George Hughes’ exhibition is full of paintings that explore the personal and the political.
George Hughes’ exhibition is full of paintings that explore the personal and the political.

Murals cover Buffalo Arts Studio’s walls, and sculptures fill its display rooms. Studios branch off the hallways, offering glimpses into resident artists’ minds. 

And at the center of it all is George Hughes’ exhibit. 

The room is filled with soft yet rich hues of pink, blue, purple and green. Sports and military imagery collide with fragmented URLs and barcodes.

“George— he’s a painter’s painter. I mean, he can paint the hell out of things,” Buffalo Arts Studio curator Shirley Verrico said.

Hughes, an associate professor of painting at UB whose art has been displayed and received praise everywhere from China to South Africa, debuted his solo exhibition “George Afedzi Hughes: Identity, Power, and Reconciliation” at Buffalo Arts Studio on Jan. 27. 
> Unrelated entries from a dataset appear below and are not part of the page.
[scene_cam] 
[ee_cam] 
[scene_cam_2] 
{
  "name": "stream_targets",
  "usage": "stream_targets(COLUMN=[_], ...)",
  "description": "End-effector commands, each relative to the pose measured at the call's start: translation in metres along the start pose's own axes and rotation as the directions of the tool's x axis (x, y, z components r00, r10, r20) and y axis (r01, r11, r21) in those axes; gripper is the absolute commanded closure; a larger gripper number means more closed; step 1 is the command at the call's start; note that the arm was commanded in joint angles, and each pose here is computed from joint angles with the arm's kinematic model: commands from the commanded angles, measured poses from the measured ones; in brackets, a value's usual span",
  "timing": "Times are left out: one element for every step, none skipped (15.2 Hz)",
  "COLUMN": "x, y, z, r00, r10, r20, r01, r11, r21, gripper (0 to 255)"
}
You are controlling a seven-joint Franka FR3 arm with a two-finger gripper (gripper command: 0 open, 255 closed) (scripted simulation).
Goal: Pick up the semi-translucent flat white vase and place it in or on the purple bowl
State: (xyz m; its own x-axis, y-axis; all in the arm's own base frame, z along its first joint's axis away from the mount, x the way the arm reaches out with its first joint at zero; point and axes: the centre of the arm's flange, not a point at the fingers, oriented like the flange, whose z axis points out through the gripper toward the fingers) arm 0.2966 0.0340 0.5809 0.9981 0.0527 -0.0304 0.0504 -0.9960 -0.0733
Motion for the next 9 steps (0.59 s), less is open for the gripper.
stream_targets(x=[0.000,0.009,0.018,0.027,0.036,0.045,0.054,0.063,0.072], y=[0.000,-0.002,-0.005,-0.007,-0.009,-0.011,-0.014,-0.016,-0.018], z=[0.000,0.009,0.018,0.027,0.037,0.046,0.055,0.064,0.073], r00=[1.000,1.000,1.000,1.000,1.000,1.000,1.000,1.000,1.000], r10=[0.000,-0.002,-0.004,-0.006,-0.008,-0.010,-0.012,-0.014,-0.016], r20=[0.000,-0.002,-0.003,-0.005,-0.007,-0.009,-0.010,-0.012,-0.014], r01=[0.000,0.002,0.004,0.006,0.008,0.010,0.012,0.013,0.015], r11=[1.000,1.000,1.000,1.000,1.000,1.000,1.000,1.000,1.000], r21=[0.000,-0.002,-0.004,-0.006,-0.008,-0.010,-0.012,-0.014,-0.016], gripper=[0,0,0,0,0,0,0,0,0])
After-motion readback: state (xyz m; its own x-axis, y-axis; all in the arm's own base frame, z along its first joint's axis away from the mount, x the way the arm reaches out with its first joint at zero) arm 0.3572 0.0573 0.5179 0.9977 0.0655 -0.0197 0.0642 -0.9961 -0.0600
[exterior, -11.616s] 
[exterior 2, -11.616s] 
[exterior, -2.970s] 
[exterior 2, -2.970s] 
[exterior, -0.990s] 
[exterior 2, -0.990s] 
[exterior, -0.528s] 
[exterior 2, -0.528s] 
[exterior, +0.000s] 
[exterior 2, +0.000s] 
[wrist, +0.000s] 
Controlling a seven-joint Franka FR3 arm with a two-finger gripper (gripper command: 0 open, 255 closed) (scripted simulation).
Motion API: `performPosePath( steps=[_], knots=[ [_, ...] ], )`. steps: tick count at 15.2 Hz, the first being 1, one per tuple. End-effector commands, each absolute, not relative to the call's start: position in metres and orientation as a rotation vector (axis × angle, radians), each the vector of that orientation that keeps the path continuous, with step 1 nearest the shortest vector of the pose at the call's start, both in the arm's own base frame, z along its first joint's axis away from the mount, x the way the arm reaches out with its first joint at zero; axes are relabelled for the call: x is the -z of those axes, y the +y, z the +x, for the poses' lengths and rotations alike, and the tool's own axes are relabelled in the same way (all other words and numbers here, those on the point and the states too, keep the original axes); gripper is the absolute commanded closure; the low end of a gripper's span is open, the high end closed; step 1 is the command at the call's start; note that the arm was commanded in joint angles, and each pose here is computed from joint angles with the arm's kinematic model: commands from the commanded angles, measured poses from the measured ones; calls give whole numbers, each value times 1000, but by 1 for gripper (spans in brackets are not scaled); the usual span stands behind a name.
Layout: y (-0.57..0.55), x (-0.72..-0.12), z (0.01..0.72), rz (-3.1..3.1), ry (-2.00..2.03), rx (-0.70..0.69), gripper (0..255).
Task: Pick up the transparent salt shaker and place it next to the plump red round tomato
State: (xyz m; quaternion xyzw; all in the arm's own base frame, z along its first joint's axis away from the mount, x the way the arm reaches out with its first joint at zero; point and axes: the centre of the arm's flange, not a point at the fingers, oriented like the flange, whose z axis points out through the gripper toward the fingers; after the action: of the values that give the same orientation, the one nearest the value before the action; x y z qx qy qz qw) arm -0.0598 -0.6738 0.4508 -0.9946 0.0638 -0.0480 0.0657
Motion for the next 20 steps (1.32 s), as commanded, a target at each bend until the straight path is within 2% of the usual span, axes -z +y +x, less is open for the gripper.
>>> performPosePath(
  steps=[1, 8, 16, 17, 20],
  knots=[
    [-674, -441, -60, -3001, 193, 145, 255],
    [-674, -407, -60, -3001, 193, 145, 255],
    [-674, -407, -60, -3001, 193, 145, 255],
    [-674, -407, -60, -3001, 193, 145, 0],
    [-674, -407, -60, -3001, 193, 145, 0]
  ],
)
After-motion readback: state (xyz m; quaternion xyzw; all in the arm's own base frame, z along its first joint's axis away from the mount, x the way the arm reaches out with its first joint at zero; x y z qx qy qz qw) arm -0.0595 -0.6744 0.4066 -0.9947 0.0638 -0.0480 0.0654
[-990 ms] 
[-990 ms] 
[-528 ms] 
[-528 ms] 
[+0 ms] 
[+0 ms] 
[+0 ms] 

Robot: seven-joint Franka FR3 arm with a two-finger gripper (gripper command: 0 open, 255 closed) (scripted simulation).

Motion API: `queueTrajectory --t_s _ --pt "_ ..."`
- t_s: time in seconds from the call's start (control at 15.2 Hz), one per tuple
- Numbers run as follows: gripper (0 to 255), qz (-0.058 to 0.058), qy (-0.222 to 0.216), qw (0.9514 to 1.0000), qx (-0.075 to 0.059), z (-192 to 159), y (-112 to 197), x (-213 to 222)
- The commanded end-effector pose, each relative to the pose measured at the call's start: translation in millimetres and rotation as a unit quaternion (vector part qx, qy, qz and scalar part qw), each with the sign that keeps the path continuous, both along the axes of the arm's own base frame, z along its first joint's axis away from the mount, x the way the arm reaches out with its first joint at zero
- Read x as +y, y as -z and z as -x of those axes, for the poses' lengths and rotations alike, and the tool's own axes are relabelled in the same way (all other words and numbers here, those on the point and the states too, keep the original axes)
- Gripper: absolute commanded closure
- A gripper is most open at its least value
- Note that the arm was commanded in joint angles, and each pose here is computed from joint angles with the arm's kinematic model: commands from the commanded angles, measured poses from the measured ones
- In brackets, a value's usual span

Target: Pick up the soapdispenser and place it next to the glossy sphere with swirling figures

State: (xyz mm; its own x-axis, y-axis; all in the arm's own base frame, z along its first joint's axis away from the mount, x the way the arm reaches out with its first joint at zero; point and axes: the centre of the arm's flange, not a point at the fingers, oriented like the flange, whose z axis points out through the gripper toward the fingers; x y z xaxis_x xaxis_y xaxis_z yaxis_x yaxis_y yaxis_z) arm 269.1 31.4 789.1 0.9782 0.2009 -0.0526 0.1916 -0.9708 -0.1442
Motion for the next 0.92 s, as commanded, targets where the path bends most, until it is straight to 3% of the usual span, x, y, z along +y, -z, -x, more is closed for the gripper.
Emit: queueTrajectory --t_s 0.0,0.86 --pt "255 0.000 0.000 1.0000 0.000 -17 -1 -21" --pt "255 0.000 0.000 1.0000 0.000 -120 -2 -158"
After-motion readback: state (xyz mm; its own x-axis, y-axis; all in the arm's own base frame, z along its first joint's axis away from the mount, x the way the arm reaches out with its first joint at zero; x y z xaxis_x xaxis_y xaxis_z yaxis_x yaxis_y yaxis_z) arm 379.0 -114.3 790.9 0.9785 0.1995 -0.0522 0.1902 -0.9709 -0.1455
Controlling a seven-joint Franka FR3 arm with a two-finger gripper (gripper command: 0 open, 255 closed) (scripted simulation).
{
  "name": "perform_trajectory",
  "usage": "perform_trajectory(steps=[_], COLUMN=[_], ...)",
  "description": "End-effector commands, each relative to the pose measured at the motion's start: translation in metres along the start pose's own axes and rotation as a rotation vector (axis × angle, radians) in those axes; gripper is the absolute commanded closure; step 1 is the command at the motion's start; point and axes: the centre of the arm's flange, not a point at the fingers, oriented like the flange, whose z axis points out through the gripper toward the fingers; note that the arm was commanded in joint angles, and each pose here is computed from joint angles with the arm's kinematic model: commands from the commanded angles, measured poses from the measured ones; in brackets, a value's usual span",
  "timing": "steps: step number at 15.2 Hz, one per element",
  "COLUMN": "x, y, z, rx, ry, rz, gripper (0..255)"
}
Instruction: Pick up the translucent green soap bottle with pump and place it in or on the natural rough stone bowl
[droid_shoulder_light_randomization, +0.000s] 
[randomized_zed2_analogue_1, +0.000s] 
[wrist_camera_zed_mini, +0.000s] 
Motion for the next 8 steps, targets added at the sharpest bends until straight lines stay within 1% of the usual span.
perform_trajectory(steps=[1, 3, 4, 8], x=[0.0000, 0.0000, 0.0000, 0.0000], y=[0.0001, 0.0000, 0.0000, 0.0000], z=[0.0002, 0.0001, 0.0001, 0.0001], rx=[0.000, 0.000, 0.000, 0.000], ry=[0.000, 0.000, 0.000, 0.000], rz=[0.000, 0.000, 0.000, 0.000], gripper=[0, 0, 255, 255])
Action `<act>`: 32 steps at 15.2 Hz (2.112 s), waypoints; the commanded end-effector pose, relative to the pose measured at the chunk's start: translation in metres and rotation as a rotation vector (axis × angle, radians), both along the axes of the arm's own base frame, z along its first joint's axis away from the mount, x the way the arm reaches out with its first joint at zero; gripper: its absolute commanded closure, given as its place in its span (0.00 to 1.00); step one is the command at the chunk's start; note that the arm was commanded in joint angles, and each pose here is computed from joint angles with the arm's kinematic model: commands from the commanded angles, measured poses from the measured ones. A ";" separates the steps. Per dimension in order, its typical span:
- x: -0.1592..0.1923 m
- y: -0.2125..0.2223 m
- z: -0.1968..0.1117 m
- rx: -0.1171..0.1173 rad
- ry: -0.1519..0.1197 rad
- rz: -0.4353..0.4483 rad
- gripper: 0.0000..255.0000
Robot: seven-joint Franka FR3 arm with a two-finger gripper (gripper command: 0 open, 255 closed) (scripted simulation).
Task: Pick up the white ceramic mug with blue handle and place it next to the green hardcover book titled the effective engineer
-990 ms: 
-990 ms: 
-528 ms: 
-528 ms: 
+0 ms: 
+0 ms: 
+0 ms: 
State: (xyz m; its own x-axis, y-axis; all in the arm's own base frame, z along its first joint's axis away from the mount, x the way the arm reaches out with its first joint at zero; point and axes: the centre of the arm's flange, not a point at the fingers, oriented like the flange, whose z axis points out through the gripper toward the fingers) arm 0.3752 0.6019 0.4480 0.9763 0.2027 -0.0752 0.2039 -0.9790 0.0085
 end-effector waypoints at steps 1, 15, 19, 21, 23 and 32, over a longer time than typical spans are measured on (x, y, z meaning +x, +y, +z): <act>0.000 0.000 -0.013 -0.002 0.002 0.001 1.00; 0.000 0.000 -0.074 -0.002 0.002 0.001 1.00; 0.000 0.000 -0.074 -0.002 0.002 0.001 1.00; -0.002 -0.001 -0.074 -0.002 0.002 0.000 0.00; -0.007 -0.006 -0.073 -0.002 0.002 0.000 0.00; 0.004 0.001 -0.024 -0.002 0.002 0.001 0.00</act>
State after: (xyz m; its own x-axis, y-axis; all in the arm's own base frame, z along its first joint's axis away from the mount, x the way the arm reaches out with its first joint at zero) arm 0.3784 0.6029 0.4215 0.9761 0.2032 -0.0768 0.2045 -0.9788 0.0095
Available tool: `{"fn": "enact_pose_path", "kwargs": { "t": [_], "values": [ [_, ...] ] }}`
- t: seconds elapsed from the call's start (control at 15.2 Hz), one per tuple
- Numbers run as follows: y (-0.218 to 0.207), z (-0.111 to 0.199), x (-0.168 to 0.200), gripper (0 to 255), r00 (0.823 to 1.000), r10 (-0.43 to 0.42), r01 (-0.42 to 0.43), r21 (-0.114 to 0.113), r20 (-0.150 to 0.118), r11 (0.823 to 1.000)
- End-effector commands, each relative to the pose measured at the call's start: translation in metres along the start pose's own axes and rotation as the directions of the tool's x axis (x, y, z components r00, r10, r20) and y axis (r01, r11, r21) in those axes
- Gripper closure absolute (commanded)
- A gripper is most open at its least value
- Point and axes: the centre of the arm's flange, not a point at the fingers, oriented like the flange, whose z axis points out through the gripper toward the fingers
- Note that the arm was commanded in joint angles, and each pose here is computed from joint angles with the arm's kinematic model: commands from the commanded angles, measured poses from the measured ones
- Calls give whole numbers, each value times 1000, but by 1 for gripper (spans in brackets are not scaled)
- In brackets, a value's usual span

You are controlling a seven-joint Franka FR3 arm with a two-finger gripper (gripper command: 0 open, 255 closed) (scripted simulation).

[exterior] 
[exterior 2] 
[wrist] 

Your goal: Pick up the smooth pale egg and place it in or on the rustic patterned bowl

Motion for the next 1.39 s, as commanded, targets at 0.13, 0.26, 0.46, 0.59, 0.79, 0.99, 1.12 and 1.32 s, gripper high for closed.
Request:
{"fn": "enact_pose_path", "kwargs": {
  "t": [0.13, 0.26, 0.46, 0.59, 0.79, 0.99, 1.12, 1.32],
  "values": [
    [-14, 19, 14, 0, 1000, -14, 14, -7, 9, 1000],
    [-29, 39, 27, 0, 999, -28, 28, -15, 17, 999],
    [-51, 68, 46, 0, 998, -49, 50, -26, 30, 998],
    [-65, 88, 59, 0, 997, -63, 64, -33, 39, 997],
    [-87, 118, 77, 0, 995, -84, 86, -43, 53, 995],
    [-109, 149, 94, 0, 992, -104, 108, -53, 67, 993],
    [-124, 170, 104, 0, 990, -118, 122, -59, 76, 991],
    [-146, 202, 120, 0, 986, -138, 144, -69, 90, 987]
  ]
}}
“It’s a really wonderful opportunity to have a world-class artist like George Hughes showing here locally,” Verrico said. “He’s somebody that has lived literally around the globe. So I think there’s a lot of entry points, but once you’re engaged in the artwork, there’s a lot there. You can stay and stand in front of these paintings for a long time.”

The words “Identity, Power, and Reconciliation” were chosen carefully as the title of this exhibition. George Hughes’ identity in society is highly intersectional. In a space where someone could feel so alone, Hughes instead creates art that transcends labels and connects all corners of the world. 

“I come across in society with multiple identities,” Hughes explained. “First as a human being, as an artist and other identities such as Black, African, Ghanaian and Fante. Furthermore, I can also be perceived with other implied identities such as an American, African American, immigrant, minority and so forth. These multiple identities come up depending on the circumstance.”

Hughes is able to connect deeply personal experiences to global and historical issues, making viewers feel understood by the work around them as they walk through the exhibition. 

Hughes endured countless obstacles and challenges before becoming the artist he is today. These life experiences come together in his art as pieces of a painted collage. Barcodes litter each canvas as a nod to Hughes’ job during his first four years in the U.S., driving a forklift and scanning barcodes for eight hours a day. 

Hughes is an avid soccer fan and was once a player himself. Soccer balls, cleats and other images of the game appear in almost every Hughes piece. These works portray his connection to the sport and acknowledge the horrible history of racism within the soccer world and prejudice against developing countries like his native Ghana. Black and Brown players are commodified and dehumanized by these European leagues. Bananas appear in his paintings to symbolize those that racist spectators have thrown on the field when Black players were in possession of the ball. 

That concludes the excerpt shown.